Événement majeur de la vie cinématographique et culturelle mondiale, le festival international du film de Cannes relève également de la chronique mondaine et, parfois, de la gazette scandaleuse. Il a longtemps été le terrain d'élection de tous les paparazzi du globe, et cet aspect n'a pas peu contribué à un succès sans cesse croissant. Pourtant, plutôt que les ébats complaisamment photographiés de Robert Mitchum avec une starlette dénudée ou que l'apparition discutée de Madonna, on retiendra le premier visage du festival, celui de la manifestation qui rendit célèbres Rossellini, Antonioni ou Alain Resnais (avec Hiroshima mon amour qui, s'il ne reçut aucun prix, n'en fut pas moins l'événement de 1959).
1. Des débuts difficiles
Tout a commencé à cause de Venise et de sa biennale, premier festival cinématographique mondial créé en 1932. Après quelques belles années, l'influence de Mussolini et de son encombrant allié allemand y étant devenue envahissante, Français, Britanniques et Américains décidèrent de créer un autre festival, qui ne serait plus tributaire des impératifs politiques de l'Axe. La France prit l'initiative et prépara une grande manifestation imitée de Venise. Sa première édition devait se tenir en septembre 1939, et on sait ce qu'il en advint. Mais l'idée ne fut jamais abandonnée : Pierre Billard a révélé comment, sous l'Occupation, elle resurgit avec un projet de festival en avril-mai 1942, approuvé par les officiels du moment.

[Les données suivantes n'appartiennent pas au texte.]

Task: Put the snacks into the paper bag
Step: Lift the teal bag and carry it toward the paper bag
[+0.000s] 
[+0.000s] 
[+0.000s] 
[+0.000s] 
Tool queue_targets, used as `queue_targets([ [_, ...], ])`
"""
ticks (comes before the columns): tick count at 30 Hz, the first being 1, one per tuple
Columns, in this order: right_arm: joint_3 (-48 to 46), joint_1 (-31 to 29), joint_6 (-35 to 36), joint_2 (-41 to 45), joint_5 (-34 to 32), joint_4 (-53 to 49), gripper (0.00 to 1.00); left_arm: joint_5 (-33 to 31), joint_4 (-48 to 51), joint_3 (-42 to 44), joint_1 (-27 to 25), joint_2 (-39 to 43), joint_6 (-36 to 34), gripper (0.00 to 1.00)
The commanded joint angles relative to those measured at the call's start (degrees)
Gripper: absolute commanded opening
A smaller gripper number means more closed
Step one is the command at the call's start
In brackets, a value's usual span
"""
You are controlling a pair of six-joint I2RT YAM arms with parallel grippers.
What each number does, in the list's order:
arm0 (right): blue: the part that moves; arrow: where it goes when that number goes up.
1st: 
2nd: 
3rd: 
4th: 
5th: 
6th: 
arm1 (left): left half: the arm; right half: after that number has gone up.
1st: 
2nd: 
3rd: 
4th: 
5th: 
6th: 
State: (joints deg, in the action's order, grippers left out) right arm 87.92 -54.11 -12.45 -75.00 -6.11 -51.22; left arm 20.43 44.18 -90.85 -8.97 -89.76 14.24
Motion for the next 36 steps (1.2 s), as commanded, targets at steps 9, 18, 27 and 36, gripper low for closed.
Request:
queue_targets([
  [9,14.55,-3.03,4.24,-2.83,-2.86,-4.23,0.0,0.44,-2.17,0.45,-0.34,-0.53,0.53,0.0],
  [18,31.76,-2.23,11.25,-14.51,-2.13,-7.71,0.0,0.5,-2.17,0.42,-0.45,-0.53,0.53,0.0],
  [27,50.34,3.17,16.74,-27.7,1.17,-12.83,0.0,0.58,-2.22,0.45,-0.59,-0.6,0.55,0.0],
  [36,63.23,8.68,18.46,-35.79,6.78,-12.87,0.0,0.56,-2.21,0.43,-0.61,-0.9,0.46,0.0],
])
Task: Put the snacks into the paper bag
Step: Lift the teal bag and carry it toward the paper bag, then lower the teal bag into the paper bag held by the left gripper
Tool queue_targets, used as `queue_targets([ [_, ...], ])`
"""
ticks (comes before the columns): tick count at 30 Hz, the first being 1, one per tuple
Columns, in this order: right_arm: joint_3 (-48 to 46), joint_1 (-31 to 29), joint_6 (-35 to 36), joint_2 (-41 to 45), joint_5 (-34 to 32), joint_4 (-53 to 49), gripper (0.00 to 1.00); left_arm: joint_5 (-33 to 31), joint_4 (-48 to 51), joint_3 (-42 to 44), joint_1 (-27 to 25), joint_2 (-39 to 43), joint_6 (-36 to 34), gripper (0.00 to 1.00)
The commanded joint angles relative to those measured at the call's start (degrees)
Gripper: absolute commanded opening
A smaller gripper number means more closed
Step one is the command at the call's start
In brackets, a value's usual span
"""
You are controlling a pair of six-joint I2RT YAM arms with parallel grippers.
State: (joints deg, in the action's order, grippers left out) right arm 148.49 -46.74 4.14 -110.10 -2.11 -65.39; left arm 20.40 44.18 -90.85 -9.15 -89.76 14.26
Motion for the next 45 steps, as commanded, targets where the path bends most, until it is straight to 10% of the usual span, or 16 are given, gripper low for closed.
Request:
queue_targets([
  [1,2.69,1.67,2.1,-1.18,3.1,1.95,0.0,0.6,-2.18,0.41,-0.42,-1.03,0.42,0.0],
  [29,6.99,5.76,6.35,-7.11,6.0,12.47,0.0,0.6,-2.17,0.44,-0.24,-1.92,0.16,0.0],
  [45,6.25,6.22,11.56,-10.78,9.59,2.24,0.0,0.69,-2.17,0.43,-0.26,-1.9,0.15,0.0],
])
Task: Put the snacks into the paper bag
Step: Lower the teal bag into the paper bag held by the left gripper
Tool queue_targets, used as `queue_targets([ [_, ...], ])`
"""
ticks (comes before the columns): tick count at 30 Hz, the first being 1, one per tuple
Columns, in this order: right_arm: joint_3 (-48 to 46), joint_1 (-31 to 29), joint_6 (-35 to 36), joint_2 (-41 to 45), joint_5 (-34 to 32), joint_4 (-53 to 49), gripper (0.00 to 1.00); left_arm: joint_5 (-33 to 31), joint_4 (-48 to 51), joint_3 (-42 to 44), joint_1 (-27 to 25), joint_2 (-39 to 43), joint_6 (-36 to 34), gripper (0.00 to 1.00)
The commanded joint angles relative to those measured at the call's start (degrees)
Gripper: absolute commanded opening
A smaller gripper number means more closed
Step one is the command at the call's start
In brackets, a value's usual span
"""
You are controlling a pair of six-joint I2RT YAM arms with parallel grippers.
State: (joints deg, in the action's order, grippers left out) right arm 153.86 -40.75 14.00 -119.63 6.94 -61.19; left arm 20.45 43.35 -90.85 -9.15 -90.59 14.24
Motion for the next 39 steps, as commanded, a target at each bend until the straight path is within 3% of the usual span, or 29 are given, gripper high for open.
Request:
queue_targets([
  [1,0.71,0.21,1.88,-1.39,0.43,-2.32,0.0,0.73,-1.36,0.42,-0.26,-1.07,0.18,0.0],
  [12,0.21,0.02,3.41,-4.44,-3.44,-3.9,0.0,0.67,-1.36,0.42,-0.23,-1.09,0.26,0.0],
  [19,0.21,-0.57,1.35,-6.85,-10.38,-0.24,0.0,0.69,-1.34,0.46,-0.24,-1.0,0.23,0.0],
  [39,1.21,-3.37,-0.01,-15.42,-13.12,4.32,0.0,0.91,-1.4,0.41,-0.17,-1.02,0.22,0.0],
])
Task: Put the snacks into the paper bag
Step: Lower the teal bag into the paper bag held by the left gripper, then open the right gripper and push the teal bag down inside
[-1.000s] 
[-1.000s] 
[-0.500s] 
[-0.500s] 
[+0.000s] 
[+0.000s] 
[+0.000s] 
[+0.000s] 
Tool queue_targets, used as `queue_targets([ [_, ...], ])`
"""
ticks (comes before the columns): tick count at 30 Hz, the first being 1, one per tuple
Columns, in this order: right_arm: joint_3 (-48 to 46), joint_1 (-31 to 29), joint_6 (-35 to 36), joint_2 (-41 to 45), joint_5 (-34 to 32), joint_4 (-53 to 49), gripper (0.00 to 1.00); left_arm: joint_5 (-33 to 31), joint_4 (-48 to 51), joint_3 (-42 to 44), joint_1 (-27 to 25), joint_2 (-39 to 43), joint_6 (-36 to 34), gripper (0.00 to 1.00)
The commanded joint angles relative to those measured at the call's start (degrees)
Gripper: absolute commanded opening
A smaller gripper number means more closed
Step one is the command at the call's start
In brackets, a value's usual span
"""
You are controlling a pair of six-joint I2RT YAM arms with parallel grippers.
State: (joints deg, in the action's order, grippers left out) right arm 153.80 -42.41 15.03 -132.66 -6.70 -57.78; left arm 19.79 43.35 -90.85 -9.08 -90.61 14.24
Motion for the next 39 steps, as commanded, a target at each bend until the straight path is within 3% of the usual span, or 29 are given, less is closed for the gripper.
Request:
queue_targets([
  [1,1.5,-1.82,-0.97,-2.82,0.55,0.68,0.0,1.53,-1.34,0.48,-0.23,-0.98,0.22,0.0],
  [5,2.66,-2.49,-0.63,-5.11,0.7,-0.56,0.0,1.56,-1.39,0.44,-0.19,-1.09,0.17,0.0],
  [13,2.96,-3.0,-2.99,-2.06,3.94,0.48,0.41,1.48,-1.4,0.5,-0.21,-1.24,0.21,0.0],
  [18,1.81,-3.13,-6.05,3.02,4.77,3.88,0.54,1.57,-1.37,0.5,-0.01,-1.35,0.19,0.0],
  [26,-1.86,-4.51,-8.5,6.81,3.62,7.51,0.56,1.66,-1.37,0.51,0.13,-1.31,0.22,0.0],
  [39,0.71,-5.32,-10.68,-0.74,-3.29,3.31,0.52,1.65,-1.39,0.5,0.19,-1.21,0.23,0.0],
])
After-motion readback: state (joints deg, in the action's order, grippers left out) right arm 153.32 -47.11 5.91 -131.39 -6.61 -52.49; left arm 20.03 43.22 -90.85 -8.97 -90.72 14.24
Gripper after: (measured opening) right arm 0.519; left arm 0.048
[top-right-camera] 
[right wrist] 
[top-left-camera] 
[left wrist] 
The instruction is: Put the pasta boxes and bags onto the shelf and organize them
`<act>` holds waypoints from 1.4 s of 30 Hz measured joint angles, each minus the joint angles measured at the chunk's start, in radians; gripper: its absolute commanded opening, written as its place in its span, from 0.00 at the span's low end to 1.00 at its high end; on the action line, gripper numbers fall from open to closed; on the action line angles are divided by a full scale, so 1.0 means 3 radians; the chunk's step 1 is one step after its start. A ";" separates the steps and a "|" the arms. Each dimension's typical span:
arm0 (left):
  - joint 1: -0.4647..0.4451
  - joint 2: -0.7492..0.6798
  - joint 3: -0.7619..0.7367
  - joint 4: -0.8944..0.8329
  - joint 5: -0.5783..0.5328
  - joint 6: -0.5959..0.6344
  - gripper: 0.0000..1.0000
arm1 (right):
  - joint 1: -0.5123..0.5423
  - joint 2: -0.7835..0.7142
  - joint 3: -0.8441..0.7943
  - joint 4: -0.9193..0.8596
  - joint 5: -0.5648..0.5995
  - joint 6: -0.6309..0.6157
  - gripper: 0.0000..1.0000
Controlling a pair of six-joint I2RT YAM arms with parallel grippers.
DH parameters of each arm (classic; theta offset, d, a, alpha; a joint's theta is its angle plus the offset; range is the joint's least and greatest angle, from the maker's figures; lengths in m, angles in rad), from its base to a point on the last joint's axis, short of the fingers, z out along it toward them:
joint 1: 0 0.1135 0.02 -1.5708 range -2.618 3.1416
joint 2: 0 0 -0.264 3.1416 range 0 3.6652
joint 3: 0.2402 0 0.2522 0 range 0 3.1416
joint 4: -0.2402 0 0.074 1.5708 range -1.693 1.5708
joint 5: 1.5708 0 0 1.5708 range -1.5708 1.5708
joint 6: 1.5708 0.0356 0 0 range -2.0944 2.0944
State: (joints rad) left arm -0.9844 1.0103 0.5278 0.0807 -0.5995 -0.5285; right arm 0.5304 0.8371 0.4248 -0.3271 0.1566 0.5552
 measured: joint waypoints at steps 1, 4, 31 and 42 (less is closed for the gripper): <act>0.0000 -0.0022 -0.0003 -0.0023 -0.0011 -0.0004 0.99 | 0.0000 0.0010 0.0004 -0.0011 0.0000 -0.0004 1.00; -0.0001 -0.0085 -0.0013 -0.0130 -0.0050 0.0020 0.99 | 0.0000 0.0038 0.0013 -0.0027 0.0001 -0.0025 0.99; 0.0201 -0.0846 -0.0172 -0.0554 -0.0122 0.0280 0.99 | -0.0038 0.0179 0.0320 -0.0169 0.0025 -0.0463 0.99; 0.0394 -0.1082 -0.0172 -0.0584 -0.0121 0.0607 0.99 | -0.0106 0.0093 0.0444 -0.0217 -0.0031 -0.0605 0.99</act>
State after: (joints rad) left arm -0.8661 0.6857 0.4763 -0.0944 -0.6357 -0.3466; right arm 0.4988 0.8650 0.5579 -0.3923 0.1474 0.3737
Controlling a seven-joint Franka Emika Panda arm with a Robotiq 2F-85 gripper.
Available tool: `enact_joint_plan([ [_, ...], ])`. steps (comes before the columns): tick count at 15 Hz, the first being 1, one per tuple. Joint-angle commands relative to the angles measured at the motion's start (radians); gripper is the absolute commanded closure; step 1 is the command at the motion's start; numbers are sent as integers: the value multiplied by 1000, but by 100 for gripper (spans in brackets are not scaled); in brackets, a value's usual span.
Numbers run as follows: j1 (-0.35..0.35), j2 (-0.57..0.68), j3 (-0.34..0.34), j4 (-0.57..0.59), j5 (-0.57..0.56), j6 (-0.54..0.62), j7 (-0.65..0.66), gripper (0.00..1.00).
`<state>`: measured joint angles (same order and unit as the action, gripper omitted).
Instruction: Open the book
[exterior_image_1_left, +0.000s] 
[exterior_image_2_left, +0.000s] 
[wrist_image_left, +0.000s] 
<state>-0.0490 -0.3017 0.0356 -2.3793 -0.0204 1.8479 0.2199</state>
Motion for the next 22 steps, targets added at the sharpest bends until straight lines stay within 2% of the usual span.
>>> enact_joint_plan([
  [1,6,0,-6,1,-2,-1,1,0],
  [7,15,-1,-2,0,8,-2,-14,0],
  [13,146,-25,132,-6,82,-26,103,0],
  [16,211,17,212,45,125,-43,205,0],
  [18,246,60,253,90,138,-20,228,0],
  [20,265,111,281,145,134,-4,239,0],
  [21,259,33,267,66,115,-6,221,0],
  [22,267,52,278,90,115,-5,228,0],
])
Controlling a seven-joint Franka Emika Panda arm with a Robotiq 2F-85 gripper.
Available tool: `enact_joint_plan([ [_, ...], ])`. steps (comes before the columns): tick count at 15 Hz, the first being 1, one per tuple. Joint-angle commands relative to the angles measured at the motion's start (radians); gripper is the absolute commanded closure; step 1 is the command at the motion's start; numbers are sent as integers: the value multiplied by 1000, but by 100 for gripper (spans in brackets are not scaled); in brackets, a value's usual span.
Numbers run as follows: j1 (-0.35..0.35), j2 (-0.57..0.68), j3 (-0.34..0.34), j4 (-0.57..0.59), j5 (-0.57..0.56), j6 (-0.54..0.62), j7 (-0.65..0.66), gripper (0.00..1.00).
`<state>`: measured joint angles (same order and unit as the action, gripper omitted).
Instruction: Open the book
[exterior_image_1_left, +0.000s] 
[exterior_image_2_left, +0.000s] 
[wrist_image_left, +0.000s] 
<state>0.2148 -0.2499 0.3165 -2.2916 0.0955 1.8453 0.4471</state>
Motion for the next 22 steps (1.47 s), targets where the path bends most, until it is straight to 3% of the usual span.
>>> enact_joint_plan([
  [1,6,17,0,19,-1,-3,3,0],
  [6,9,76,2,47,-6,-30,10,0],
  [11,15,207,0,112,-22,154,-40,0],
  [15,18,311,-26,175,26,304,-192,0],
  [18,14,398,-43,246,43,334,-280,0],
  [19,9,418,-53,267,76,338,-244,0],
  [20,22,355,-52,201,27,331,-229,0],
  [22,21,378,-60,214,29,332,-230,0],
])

C'est seulement le 20 septembre 1946 que le rideau peut enfin se lever sur ce festival tant attendu. Les conditions ne sont guère favorables, dans un monde de l'après-guerre qui panse des plaies encore fraîches. De fait, toutes les éditions du festival de Cannes jusqu'en 1951 se ressentent de ces circonstances difficiles, au point qu'en 1948 et en 1950 il n'y eut même pas de manifestation. Il reste que ces premiers festivals ont eu une grande importance. C'est en 1946, en effet, que le monde a la révélation du néo-réalisme italien avec Rome, ville ouverte de Rosse […]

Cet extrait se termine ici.